Reading through the American Family Association’s annual Naughty Or Nice list, Alyssa rings in the War on Christmas. She calls the yearly panic “an opportunity to revisit how quick conservative organizations are to sell out their own purported values when the opportunity arises for them to get some publicity by doing so”:
First, the measure of whether a company is pro-Christmas is hilariously divorced from any theoretical Christian values or expression of the Christmas spirit, and determined solely by marketing. “BLUE: An [American Family Association] AFA ’5-Star’ rated company that promotes and celebrates Christmas on an exceptional basis,” the list’s key explains. “GREEN: Company uses the term “Christmas” on a regular basis, we consider that company Christmas-friendly. YELLOW: Company refers to Christmas infrequently, or in a single advertising medium, but not in others. RED: Company may use “Christmas” sparingly in a single or unique product description, but as a company, does not recognize it.”

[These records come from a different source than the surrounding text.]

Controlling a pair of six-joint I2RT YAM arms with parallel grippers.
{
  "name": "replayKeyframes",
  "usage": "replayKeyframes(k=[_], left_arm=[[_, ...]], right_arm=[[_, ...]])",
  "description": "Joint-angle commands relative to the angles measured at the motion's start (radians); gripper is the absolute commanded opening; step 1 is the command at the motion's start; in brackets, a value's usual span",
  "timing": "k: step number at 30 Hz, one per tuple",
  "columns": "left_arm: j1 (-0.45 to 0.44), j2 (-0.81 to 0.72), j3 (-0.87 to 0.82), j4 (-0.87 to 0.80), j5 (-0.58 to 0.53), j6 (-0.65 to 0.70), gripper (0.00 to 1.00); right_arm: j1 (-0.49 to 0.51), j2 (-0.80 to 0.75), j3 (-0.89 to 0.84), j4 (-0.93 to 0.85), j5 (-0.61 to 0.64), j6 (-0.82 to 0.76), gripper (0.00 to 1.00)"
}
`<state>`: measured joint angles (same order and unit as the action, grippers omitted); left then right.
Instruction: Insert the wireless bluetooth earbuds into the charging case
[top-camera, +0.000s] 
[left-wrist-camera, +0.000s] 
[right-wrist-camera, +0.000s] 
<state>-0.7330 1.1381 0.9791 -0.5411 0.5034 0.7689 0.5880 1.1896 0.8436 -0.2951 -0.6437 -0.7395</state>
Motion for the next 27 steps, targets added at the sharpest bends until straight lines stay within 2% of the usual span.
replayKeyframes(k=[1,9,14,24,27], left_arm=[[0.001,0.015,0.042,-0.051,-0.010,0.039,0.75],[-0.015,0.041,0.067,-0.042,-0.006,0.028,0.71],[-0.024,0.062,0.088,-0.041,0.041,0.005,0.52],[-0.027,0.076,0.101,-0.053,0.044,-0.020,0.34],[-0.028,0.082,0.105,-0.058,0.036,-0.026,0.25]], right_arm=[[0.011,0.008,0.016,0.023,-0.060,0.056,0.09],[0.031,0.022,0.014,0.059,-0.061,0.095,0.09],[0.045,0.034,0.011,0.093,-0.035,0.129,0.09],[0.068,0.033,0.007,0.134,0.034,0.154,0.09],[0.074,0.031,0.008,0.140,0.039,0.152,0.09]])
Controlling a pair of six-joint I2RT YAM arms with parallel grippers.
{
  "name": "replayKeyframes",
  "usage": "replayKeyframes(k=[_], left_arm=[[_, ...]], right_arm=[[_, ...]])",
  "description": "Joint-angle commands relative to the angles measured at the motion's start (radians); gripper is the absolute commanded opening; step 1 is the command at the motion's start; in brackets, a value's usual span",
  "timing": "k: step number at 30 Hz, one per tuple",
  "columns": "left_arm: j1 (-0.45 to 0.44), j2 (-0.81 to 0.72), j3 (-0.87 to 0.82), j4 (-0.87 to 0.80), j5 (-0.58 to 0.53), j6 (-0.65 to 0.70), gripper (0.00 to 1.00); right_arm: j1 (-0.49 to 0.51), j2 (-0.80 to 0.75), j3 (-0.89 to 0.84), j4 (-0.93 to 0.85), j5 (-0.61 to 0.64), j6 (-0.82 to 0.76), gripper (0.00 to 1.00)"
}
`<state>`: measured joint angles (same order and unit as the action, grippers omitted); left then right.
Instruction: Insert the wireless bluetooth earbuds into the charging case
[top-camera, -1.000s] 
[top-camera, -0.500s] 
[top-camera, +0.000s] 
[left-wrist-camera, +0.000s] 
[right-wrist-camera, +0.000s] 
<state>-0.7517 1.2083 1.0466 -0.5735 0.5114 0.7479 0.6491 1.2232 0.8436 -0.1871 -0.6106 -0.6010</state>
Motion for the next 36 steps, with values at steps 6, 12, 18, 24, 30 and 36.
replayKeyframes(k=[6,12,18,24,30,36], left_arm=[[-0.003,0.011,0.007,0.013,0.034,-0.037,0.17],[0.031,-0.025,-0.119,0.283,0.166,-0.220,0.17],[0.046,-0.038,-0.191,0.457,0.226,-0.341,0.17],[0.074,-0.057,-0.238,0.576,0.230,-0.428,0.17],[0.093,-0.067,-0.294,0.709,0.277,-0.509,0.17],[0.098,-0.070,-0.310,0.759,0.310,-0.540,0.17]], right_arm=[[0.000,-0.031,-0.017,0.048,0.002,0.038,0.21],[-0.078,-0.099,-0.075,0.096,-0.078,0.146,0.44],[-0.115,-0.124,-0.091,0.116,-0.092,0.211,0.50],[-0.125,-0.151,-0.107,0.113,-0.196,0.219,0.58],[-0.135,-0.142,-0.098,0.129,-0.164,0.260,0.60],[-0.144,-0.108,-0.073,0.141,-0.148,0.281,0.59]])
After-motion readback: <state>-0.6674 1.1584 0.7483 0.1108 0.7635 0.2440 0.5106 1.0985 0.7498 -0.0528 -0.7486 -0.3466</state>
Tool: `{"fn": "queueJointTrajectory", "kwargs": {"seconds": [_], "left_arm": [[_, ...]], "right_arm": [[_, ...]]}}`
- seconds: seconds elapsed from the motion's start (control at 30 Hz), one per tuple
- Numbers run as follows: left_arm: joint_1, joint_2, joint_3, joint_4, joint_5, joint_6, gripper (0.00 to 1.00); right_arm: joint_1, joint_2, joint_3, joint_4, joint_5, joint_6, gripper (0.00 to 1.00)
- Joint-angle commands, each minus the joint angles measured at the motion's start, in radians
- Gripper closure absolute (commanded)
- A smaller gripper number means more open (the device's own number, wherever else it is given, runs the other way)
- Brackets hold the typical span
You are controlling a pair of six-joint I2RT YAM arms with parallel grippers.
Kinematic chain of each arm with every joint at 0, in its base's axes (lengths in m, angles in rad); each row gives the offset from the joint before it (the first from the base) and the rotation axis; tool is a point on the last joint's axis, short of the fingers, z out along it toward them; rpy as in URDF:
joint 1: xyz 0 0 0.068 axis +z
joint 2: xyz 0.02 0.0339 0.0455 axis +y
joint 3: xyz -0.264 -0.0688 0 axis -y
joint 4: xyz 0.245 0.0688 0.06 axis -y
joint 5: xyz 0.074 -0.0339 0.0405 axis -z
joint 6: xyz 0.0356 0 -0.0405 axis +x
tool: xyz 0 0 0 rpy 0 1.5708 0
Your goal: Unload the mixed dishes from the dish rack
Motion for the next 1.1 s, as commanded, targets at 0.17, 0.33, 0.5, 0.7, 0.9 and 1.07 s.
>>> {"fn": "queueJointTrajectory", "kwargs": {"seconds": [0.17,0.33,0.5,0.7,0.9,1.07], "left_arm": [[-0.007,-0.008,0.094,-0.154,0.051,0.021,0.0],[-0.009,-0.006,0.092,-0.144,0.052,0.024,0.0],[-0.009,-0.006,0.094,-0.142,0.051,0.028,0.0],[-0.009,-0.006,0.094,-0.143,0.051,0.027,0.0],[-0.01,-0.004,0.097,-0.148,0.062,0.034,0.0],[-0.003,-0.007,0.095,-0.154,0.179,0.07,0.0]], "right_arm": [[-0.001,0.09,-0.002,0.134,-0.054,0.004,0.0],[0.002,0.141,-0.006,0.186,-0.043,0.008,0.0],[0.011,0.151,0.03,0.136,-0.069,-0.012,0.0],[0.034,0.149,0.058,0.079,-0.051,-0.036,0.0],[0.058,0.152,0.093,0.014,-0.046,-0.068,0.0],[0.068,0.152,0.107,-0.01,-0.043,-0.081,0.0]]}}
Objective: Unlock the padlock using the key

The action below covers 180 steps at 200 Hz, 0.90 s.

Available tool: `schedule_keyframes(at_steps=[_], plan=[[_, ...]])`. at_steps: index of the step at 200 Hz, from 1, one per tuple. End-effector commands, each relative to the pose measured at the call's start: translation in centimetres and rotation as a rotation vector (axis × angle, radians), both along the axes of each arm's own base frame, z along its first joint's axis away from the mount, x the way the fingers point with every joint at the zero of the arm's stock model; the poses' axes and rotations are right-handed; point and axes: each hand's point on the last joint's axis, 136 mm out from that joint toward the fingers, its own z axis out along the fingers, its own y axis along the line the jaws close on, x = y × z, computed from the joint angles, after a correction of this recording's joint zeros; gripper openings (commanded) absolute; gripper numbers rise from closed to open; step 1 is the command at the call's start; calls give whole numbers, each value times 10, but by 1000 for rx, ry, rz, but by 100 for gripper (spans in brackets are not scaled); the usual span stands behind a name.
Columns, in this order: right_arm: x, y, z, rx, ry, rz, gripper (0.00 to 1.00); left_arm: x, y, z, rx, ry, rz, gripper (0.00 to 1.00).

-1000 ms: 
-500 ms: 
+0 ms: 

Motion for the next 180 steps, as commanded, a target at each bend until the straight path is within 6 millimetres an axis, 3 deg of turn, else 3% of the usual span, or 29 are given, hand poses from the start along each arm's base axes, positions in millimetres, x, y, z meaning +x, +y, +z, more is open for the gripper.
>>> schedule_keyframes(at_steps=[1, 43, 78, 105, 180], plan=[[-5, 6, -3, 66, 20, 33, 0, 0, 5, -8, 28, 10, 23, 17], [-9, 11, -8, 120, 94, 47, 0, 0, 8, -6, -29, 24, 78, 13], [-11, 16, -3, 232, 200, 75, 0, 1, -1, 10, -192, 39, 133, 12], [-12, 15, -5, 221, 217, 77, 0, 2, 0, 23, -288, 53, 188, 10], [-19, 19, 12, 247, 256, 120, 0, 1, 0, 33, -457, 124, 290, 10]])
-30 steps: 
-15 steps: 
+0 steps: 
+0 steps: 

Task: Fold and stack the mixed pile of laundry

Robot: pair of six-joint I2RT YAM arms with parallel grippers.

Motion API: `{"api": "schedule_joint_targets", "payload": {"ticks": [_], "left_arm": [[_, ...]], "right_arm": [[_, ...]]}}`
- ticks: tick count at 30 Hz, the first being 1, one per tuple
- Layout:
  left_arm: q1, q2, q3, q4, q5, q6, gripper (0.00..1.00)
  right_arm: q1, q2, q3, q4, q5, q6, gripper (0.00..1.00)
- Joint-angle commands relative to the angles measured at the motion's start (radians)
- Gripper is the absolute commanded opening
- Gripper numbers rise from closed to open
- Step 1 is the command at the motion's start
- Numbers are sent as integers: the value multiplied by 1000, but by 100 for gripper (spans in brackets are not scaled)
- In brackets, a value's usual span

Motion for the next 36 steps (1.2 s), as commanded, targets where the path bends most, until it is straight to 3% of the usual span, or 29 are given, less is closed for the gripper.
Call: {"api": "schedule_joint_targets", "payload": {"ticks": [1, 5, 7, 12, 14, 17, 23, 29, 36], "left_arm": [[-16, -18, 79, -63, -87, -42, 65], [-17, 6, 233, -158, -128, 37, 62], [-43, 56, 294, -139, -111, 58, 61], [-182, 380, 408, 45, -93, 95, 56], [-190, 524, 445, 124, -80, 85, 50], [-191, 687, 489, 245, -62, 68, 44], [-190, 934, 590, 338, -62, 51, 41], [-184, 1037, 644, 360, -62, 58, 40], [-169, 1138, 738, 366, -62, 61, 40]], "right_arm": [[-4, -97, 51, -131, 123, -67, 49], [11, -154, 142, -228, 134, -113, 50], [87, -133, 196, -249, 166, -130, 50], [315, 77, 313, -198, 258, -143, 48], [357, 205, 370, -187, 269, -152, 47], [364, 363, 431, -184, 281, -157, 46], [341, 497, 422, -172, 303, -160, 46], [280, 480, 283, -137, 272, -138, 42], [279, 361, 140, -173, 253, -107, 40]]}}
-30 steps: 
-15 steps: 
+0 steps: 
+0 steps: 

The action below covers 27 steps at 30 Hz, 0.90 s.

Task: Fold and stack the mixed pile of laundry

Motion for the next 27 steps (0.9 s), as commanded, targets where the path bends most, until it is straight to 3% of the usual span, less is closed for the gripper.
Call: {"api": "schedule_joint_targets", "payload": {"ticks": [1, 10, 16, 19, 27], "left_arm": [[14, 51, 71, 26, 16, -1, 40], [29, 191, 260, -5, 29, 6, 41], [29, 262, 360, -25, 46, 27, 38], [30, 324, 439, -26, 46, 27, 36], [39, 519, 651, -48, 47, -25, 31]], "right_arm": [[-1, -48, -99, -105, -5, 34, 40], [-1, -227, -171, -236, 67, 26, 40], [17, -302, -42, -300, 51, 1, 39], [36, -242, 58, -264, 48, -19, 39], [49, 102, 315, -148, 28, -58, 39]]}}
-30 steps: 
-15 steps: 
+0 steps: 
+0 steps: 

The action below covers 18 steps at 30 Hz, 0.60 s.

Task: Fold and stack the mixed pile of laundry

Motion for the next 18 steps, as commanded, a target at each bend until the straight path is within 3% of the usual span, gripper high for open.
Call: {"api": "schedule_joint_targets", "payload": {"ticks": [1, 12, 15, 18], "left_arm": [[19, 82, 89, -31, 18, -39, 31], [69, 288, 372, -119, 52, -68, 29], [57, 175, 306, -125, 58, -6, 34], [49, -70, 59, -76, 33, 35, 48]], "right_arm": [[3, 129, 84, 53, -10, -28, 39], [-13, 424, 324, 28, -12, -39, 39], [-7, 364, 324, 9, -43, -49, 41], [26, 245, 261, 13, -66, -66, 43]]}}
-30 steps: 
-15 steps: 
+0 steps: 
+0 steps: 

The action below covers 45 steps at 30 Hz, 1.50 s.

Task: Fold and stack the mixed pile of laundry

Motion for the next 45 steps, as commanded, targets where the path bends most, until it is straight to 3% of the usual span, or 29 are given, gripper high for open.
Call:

The only stated value, in other words, is how much retailers talk about Christmas. By this metric, a porn company, or one that kills Bengladeshi child laborers it’s stolen from their families as part of its production process, could issue a statement declaring its belief that Christmas is the most important holiday of the year, slap the term “Christmas” on all of its products, and earn at least a Green rating (though in the former case, the AFA would certainly step in to intervene). …
I’d respect the AFA if it actually went after companies who tried to further the secularization of a fundamentally religious holiday by using it as an occasion to encourage people to consume, and sometimes, to consume beyond their means. I’d respect the organization if it acknowledged that Christmas has become a holiday celebrated even by non-Christians, and used the rituals around it as an opportunity to encourage members to buy trees, gifts, and decorations that are sustainable, or locally made, or sourced in a way such that income goes to support desperately poor or historically disadvantaged people. Instead, the organization’s rating reveals just how divorced its own worship of Christmas is from any sort of articulated Christian values, or any responsible values whatsoever. It’s just another marketing scheme.